● WHAT TO WORK ON
Below this line is the material. Write out only its lines from the one containing "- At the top" through the one containing "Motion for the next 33", both kept, exactly.

[Start of section]

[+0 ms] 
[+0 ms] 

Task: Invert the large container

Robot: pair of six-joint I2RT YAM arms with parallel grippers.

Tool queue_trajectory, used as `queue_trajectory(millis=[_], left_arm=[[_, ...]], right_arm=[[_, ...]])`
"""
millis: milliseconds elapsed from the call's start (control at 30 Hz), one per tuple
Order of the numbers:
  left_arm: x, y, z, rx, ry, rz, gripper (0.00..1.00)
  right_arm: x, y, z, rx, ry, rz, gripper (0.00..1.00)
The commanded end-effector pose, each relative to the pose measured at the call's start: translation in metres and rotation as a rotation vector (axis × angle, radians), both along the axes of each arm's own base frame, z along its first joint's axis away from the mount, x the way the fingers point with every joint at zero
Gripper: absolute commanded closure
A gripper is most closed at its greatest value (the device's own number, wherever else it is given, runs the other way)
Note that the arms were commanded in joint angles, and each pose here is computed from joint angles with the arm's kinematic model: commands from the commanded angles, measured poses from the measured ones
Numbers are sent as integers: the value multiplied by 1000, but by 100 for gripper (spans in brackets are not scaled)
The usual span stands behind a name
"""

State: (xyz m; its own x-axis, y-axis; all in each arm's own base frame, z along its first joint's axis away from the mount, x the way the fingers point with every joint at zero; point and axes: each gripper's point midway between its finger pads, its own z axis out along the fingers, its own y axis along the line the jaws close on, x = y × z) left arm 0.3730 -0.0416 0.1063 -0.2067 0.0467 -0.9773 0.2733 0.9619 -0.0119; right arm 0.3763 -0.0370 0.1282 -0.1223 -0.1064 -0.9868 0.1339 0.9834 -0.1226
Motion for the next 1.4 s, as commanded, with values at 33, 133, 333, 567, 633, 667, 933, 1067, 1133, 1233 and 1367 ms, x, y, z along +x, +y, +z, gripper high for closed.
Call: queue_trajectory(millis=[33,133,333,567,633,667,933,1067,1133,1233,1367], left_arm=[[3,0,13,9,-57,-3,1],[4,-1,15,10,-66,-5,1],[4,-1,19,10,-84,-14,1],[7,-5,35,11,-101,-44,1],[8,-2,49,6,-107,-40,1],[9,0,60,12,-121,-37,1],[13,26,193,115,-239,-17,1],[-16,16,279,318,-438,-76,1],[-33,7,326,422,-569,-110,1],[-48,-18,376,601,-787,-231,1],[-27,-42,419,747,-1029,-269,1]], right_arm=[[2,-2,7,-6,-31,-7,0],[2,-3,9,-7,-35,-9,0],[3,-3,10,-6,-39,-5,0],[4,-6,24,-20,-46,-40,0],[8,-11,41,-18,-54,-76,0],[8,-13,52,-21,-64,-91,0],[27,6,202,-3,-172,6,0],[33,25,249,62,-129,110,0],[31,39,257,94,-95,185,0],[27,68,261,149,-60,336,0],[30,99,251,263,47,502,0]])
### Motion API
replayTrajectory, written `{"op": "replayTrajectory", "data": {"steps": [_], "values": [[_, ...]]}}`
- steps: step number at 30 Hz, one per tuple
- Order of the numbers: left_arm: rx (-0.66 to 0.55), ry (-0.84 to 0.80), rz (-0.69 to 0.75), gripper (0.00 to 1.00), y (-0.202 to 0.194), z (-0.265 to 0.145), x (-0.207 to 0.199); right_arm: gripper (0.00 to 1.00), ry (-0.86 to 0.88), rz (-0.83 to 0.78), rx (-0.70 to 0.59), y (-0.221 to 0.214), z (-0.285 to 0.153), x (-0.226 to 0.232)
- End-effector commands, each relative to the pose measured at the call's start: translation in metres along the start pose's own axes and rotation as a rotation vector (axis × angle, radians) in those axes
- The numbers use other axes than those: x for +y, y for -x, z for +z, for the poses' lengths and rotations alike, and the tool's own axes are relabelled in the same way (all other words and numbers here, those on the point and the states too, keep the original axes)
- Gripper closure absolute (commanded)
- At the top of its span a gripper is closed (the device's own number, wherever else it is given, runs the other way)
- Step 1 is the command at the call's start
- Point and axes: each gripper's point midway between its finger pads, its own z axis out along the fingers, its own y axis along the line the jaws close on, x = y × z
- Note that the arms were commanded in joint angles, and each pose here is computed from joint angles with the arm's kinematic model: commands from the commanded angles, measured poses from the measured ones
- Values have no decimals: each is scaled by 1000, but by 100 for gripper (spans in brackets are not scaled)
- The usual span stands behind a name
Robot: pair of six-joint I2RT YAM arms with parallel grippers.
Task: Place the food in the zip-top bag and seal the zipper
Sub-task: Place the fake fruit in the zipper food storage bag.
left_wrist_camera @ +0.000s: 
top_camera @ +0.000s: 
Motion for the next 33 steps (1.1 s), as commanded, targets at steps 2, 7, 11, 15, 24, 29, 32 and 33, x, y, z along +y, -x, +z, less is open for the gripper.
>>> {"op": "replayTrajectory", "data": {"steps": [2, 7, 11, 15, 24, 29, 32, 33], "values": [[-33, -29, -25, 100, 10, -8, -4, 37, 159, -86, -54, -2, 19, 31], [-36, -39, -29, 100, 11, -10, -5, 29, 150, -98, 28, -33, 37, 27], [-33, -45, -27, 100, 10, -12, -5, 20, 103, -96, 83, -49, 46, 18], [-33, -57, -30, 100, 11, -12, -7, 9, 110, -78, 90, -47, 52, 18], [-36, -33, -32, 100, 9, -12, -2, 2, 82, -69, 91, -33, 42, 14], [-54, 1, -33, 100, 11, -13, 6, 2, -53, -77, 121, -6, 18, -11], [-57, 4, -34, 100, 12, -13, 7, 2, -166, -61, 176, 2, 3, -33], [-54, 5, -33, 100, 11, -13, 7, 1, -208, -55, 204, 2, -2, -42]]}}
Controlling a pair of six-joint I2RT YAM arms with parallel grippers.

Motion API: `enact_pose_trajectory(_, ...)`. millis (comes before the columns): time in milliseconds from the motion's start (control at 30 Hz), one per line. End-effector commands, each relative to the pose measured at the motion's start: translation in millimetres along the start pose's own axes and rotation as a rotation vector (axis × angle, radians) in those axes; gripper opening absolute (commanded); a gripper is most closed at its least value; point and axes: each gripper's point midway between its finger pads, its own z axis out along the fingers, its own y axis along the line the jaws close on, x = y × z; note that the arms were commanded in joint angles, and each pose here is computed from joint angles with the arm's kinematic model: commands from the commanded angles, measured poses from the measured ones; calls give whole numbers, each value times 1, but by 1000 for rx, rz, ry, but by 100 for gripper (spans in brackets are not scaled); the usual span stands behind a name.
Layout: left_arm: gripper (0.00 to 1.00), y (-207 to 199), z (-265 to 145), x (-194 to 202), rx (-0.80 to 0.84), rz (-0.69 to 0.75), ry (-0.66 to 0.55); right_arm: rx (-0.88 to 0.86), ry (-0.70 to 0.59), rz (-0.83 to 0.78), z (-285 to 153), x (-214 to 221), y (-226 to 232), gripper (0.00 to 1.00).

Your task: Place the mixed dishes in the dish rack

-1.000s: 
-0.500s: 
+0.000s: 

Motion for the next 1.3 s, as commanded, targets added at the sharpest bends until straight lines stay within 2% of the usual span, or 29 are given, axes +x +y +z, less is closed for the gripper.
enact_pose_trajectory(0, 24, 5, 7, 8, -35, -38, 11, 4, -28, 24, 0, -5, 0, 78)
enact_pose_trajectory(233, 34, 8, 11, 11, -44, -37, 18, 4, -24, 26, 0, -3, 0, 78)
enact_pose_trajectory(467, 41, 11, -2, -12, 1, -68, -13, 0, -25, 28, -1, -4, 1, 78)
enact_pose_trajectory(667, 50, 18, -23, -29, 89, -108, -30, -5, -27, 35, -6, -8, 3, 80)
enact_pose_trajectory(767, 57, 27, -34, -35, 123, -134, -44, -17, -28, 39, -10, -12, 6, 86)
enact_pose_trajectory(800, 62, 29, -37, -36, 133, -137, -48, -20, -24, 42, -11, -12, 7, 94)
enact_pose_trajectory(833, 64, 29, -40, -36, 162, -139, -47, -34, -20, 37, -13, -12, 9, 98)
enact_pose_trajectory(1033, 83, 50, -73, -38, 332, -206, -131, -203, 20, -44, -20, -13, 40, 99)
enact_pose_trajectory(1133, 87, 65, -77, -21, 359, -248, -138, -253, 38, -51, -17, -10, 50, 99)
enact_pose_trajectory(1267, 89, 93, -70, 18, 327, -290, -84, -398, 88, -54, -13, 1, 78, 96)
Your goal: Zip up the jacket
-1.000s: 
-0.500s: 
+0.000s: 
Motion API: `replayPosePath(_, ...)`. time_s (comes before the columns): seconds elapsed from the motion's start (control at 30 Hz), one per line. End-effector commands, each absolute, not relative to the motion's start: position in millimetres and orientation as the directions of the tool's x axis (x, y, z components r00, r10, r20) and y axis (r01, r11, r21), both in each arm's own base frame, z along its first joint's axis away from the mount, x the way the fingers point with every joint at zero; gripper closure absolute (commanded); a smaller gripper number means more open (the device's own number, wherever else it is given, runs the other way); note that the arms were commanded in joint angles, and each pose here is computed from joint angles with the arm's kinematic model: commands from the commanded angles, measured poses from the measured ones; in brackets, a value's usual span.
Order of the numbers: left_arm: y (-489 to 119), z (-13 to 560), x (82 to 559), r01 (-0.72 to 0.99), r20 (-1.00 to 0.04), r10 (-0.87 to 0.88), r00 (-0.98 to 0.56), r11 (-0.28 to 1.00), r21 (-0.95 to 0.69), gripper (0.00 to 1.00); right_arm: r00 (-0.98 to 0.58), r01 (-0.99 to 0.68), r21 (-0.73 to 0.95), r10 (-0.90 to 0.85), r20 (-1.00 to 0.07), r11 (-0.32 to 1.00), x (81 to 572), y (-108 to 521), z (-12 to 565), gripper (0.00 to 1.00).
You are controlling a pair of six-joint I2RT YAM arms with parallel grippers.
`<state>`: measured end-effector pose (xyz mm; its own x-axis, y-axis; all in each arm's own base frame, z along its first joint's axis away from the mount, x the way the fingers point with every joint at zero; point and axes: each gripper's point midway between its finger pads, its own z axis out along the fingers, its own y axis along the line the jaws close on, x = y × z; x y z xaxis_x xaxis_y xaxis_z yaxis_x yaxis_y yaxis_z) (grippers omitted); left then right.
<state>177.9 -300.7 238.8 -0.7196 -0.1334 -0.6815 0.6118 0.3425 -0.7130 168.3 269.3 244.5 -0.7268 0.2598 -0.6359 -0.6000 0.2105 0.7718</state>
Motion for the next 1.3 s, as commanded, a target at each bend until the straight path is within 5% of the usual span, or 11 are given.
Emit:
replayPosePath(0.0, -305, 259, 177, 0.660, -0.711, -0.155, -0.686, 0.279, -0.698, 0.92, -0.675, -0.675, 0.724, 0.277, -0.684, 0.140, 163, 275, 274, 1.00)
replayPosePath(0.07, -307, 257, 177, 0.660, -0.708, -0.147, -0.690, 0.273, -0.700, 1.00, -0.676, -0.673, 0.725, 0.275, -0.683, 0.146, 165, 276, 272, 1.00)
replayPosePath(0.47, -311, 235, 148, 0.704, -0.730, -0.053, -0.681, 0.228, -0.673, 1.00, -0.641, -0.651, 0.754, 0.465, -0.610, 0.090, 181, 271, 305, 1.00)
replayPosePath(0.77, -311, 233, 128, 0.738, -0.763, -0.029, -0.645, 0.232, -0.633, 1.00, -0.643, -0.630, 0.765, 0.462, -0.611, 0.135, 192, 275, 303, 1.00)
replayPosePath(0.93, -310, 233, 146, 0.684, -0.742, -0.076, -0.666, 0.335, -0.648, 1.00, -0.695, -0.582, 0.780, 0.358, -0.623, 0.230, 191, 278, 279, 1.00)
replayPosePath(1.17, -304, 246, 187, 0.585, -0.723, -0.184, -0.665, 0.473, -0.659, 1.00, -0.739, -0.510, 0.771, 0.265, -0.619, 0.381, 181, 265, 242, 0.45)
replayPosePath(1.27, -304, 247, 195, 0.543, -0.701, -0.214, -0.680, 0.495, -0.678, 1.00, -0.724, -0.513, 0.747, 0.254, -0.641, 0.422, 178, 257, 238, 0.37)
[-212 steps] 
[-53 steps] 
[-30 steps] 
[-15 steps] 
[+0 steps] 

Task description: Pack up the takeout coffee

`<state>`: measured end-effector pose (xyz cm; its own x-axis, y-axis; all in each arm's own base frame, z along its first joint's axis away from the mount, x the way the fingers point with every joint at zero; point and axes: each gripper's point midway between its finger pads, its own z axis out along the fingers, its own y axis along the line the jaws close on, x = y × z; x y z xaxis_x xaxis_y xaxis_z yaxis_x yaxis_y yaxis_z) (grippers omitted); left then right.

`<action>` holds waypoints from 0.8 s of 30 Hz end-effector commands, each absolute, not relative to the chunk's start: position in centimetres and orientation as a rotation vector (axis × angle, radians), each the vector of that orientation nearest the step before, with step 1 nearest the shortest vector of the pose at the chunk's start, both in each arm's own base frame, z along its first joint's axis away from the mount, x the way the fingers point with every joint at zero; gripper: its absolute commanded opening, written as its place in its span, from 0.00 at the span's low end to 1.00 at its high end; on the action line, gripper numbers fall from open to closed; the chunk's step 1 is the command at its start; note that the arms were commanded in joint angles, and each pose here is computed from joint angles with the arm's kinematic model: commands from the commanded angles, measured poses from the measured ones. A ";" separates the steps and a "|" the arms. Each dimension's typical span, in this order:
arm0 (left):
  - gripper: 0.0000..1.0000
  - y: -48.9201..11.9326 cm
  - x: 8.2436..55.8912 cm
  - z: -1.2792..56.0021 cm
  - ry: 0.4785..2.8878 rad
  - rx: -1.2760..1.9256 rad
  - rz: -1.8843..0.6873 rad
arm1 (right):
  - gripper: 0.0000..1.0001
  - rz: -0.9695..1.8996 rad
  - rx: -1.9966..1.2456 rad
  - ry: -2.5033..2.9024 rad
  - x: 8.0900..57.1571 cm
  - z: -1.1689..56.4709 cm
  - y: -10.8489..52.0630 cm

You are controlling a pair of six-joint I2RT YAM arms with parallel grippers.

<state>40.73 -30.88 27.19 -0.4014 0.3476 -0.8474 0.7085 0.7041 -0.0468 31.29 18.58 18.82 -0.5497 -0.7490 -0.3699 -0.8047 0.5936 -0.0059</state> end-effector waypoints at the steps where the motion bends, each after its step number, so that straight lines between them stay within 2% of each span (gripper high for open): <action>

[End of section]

● WRITTEN ANSWER
- At the top of its span a gripper is closed (the device's own number, wherever else it is given, runs the other way)
- Step 1 is the command at the call's start
- Point and axes: each gripper's point midway between its finger pads, its own z axis out along the fingers, its own y axis along the line the jaws close on, x = y × z
- Note that the arms were commanded in joint angles, and each pose here is computed from joint angles with the arm's kinematic model: commands from the commanded angles, measured poses from the measured ones
- Values have no decimals: each is scaled by 1000, but by 100 for gripper (spans in brackets are not scaled)
- The usual span stands behind a name
Robot: pair of six-joint I2RT YAM arms with parallel grippers.
Task: Place the food in the zip-top bag and seal the zipper
Sub-task: Place the fake fruit in the zipper food storage bag.
left_wrist_camera @ +0.000s: 
top_camera @ +0.000s: 
Motion for the next 33 steps (1.1 s), as commanded, targets at steps 2, 7, 11, 15, 24, 29, 32 and 33, x, y, z along +y, -x, +z, less is open for the gripper.

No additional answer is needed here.